## Problem to work on
Please restate the material below word for word, from the first line through the one that contains "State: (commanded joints", inclusive.
[Given data — start]
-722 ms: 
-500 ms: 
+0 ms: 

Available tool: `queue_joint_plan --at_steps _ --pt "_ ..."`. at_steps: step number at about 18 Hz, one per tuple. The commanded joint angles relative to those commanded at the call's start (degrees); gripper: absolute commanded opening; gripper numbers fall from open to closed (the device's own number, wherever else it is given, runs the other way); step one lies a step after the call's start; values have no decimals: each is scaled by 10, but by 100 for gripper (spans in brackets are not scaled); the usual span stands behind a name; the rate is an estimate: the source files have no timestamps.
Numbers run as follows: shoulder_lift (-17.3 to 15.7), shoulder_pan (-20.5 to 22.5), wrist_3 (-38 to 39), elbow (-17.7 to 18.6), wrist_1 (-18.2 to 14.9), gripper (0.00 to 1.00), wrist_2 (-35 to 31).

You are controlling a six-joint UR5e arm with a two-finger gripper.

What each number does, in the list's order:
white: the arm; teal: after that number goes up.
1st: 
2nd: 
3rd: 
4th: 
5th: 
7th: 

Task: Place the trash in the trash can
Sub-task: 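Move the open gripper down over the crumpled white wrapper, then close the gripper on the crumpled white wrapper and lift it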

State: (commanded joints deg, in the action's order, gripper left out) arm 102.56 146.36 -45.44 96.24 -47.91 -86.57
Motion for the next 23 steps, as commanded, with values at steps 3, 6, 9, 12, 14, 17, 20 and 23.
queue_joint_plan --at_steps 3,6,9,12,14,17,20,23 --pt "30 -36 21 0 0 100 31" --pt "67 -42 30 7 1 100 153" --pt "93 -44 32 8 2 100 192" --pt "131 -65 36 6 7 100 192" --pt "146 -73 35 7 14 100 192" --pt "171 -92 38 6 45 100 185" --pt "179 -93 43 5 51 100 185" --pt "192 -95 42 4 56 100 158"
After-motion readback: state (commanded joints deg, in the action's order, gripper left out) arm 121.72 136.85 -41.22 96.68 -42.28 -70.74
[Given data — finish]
## Completed task
-722 ms: 
-500 ms: 
+0 ms: 

Available tool: `queue_joint_plan --at_steps _ --pt "_ ..."`. at_steps: step number at about 18 Hz, one per tuple. The commanded joint angles relative to those commanded at the call's start (degrees); gripper: absolute commanded opening; gripper numbers fall from open to closed (the device's own number, wherever else it is given, runs the other way); step one lies a step after the call's start; values have no decimals: each is scaled by 10, but by 100 for gripper (spans in brackets are not scaled); the usual span stands behind a name; the rate is an estimate: the source files have no timestamps.
Numbers run as follows: shoulder_lift (-17.3 to 15.7), shoulder_pan (-20.5 to 22.5), wrist_3 (-38 to 39), elbow (-17.7 to 18.6), wrist_1 (-18.2 to 14.9), gripper (0.00 to 1.00), wrist_2 (-35 to 31).

You are controlling a six-joint UR5e arm with a two-finger gripper.

What each number does, in the list's order:
white: the arm; teal: after that number goes up.
1st: 
2nd: 
3rd: 
4th: 
5th: 
7th: 

Task: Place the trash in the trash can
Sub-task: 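Move the open gripper down over the crumpled white wrapper, then close the gripper on the crumpled white wrapper and lift it
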
State: (commanded joints deg, in the action's order, gripper left out) arm 102.56 146.36 -45.44 96.24 -47.91 -86.57

The exercise has no further content.